E’ evidente che i riferimenti principali di Severance sono nel cinema americano politico degli anni ’70, quello nato attorno al Watergate e alla sfiducia nelle istituzioni politiche ed economiche del Paese.
Chi ha amato le atmosfere di Homecoming di Sam Esmail, troverà qui la stessa tensione, lo stesso mistero, la stessa ansia di sapere di più: è evidente che la scissione non è altro che una rappresentazione fantascientifica dello stato di ignoranza e docile sottomissione che il grande capitale vorrebbe paternalisticamente per la forza lavoro impiegata.
Non meno esplicito il richiamo al modo con cui il neocapitalismo ha creato narrazioni leggendarie dei suoi fondatori, nel tentativo di trasformare consumatori e dipendenti in adepti di un culto feticistico della personalità.

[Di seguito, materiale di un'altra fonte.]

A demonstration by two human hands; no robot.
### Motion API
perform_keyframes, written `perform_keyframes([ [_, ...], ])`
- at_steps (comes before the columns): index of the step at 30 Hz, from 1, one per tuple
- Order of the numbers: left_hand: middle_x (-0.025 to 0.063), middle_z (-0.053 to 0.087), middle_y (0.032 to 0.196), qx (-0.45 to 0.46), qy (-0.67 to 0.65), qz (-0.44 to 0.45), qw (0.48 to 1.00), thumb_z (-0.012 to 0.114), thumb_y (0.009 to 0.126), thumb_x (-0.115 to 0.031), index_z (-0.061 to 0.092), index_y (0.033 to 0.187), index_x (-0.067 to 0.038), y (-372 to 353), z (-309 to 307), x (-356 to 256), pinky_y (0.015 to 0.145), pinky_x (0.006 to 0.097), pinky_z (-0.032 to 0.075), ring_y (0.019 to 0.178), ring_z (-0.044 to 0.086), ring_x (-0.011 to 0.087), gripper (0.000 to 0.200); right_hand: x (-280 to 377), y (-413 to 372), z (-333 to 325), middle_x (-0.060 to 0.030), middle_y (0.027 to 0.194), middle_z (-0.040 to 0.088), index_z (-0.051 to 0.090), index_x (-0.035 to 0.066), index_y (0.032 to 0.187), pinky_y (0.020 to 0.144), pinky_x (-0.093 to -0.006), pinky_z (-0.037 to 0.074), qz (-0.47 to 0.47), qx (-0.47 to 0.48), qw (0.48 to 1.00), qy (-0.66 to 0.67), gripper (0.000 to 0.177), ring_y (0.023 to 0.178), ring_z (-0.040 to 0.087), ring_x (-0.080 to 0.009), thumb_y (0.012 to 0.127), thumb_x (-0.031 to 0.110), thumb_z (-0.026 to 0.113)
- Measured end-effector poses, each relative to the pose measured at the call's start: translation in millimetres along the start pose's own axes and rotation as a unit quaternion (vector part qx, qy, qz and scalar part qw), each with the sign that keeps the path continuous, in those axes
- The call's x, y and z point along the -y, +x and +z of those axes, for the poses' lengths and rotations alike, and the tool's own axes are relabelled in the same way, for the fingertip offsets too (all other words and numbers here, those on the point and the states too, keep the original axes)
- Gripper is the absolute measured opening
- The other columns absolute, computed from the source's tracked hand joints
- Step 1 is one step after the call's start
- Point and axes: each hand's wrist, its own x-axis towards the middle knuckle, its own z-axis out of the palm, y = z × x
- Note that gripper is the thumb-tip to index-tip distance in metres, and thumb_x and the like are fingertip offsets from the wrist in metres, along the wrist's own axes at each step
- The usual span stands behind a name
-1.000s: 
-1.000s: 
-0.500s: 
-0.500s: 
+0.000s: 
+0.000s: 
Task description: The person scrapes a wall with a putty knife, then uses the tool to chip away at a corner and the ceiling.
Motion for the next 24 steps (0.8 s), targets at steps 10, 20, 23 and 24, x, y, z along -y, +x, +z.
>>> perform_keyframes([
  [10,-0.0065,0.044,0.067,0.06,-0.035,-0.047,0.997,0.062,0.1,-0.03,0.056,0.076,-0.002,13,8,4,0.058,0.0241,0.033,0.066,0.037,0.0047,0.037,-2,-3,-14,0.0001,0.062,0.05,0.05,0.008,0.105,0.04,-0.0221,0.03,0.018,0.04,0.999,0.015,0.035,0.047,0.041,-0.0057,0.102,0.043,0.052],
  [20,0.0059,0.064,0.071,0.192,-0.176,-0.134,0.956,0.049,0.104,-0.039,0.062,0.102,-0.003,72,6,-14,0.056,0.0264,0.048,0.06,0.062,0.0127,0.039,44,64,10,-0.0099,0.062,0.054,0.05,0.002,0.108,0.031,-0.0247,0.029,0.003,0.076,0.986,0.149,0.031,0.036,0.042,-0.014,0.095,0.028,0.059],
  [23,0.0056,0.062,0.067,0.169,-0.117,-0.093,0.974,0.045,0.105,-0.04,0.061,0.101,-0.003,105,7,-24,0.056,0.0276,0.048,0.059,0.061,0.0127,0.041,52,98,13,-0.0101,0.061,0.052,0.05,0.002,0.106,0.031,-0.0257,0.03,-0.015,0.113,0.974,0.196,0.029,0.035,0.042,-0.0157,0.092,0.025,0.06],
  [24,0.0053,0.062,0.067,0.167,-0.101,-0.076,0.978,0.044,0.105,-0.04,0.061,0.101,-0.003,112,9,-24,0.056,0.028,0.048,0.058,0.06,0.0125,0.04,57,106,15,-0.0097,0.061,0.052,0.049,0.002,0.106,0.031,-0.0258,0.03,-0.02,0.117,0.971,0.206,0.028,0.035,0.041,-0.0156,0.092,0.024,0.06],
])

Dietro l’apparente asetticità di quei corridoi bianchi che conducono ai grandi spazi vuoti in cui lavorano Mark e i suoi colleghi, si cela una violenza istituzionalizzata che si nutre di controllo ossessivo, di suggestione, di ossessione per la punizione e l’espiazione di ogni volontà.
Il cast è poco meno che perfetto: Adam Scott, che interpreta Mark S., è l’uomo qualunque piegato dal destino, che riscatta se stesso all’interno della Lumon. Britt Lower è la forza che nutre la rivolta nei panni di Helly R. Ma è nei comprimari che la serie riesce superarsi: John Turturro, Christopher Walken e Patricia Arquette sono un regalo per ogni spettatore.

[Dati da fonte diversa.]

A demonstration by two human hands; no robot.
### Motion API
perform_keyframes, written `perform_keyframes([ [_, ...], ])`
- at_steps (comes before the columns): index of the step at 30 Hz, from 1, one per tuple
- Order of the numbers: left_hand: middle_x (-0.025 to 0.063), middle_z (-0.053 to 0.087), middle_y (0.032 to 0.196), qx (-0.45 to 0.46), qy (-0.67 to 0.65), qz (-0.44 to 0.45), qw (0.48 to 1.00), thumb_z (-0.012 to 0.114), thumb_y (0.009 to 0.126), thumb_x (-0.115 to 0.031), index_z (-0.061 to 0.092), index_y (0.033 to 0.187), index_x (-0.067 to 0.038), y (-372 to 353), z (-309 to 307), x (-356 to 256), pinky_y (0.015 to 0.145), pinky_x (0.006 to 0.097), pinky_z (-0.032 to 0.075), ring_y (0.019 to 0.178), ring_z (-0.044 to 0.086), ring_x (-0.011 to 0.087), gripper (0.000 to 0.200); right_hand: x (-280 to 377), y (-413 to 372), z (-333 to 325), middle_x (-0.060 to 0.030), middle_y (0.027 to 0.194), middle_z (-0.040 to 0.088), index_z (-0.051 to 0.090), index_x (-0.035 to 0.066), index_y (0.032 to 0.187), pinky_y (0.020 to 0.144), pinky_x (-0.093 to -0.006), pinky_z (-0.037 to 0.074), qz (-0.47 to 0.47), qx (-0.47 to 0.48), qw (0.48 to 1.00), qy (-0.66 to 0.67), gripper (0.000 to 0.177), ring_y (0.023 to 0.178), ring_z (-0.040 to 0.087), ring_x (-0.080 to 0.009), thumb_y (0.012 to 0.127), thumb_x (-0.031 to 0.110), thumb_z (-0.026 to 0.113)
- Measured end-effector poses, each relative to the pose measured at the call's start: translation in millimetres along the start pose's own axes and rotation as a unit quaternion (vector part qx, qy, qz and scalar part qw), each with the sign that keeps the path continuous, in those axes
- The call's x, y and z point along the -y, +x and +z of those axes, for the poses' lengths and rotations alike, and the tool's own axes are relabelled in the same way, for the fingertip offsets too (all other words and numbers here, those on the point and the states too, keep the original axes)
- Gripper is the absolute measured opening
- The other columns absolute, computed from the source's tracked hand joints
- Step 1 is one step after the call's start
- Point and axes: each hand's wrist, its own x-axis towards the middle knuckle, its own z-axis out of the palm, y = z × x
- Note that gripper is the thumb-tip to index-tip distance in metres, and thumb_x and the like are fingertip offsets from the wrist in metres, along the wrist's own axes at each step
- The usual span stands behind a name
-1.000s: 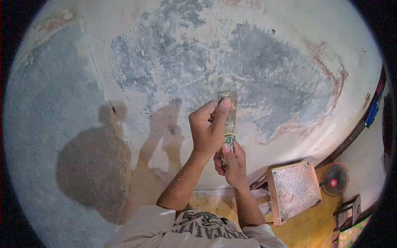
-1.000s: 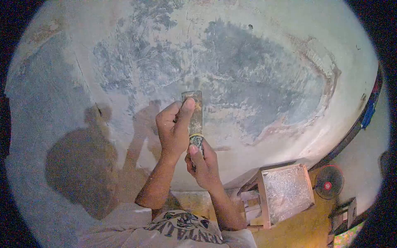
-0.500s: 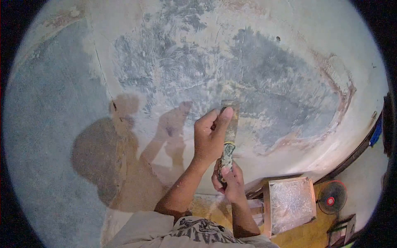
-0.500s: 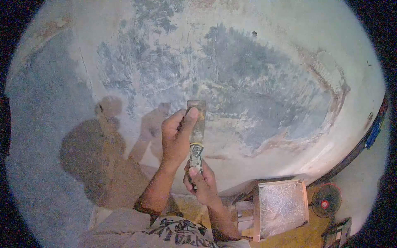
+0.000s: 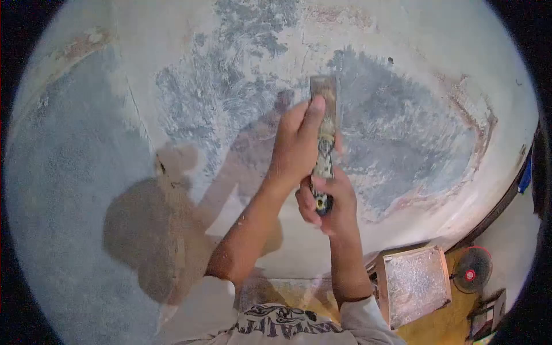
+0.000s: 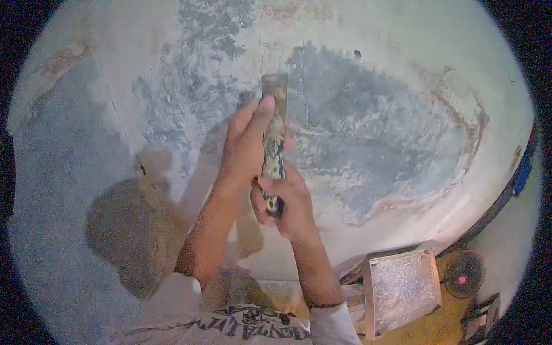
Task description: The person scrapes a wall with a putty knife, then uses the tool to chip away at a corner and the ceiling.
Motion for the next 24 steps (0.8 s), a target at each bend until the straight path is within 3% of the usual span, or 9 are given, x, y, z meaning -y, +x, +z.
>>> perform_keyframes([
  [4,0.0024,0.06,0.066,-0.029,0.012,0.009,0.999,0.05,0.102,-0.043,0.063,0.103,-0.009,21,3,-6,0.049,0.0245,0.041,0.053,0.052,0.0086,0.036,15,23,3,-0.0086,0.059,0.051,0.05,0.003,0.102,0.031,-0.0258,0.03,0.002,0.021,1.0,-0.005,0.026,0.034,0.039,-0.0144,0.097,0.028,0.055],
  [7,0.0015,0.058,0.065,-0.045,0.045,0.0,0.998,0.047,0.103,-0.043,0.063,0.102,-0.009,27,9,-15,0.048,0.0244,0.039,0.051,0.05,0.0078,0.037,24,34,-3,-0.0074,0.058,0.049,0.051,0.004,0.099,0.031,-0.0253,0.03,0.019,0.061,0.998,0.02,0.031,0.034,0.038,-0.0133,0.101,0.035,0.049],
  [10,0.0014,0.058,0.065,-0.088,0.076,-0.007,0.993,0.045,0.103,-0.043,0.062,0.102,-0.009,38,15,-19,0.048,0.0241,0.038,0.051,0.048,0.007,0.038,35,45,-2,-0.0063,0.056,0.048,0.051,0.005,0.096,0.031,-0.0246,0.028,0.022,0.036,0.998,-0.042,0.038,0.033,0.036,-0.0126,0.103,0.042,0.044],
  [13,0.0049,0.061,0.064,-0.078,0.125,0.041,0.988,0.042,0.106,-0.034,0.061,0.093,-0.003,55,8,-16,0.051,0.0283,0.044,0.055,0.057,0.0117,0.038,33,58,-2,-0.005,0.056,0.047,0.052,0.006,0.097,0.031,-0.024,0.025,-0.015,0.026,0.997,-0.069,0.038,0.034,0.034,-0.0112,0.103,0.043,0.044],
  [16,0.0061,0.062,0.063,-0.087,0.132,0.041,0.987,0.043,0.105,-0.035,0.061,0.088,-0.002,65,8,-21,0.049,0.0294,0.044,0.053,0.058,0.012,0.042,31,68,1,-0.0035,0.056,0.046,0.052,0.007,0.097,0.031,-0.0236,0.023,-0.011,0.017,0.998,-0.054,0.037,0.034,0.032,-0.0099,0.103,0.042,0.044],
  [19,0.0033,0.062,0.067,-0.085,0.163,0.027,0.983,0.047,0.103,-0.044,0.065,0.096,-0.006,72,3,-19,0.051,0.0266,0.042,0.053,0.053,0.0092,0.042,31,69,13,-0.0016,0.056,0.044,0.051,0.008,0.097,0.032,-0.023,0.022,0.006,-0.013,0.999,0.031,0.035,0.034,0.031,-0.0089,0.103,0.042,0.044],
  [24,0.0044,0.065,0.067,-0.06,0.205,0.009,0.977,0.05,0.102,-0.042,0.067,0.096,-0.005,78,1,-41,0.052,0.028,0.044,0.054,0.056,0.0103,0.041,30,79,25,0.0002,0.055,0.041,0.051,0.011,0.098,0.032,-0.0222,0.02,-0.034,-0.036,0.998,0.029,0.032,0.035,0.029,-0.0083,0.103,0.042,0.043],
])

Forse una maggiore sintesi, soprattutto nelle puntate centrali avrebbe giovato ad una serie che trae la sua forza dall’interrogativo etico iniziale e dal look indovinatissimo in cui i suoi protagonisti sono incatenati e poi dalla presa di coscienza dei quattro che porta a mettere in discussione radicalmente il significato della sperimentazione della Lumon.
A cosa serve davvero la scissione, perchè il senatore Arteta ne è un grande sostenitore, chi sono nella vita da esterni Dylan, Irv e Helly? Chi c’è a capo del piccolo gruppo di resistenti che si sono ribellati alla scissione, come ha fatto Petey?
Sono tutte domande che trovano una risposta solo parziale in questa prima stagione, che si chiude con un inevitabile cliffhanger.
La seconda stagione è già stata ordinata da Apple Tv+, che ha forse trovato in Severance una delle sue serie più iconiche, se solo Erickson e Stiller saranno in grado contemporaneamente di mantenere il mistero e di evitare di prolungare all’infinito un racconto che, come un grande puzzle, ha svelato sinora solo un piccolo angolo: il disegno finale sarà all’altezza?
Titolo originale: Severance
Durata media degli episodi: 40-57 minuti
Numero degli episodi: 9
Distribuzione streaming: Apple Tv+
Genere: Drama
Consigliato: a coloro che continuano a pensare criticamente al rapporto tra società e ambiente e a ragionare sui limiti della scienza. E a coloro che non si spaventano delle narrazioni deboli, dei tempi dilatati, in cui quello che conta di più è uno sguardo tra i personaggi.
Sconsigliato: a coloro che preferiscono serie d’azione o con plot densi e pieni di svolte.
Visioni parallele: sicuramente la serie Homecoming di Sam Esmail su Amazon Prime. E film come La conversazione di Francis Coppola o Perchè un assassinio di Alan J. Pakula.
Un’immagine: la Bell Labs Holmdel Complex in New Jersey che è stata usata per la sede della Lumon.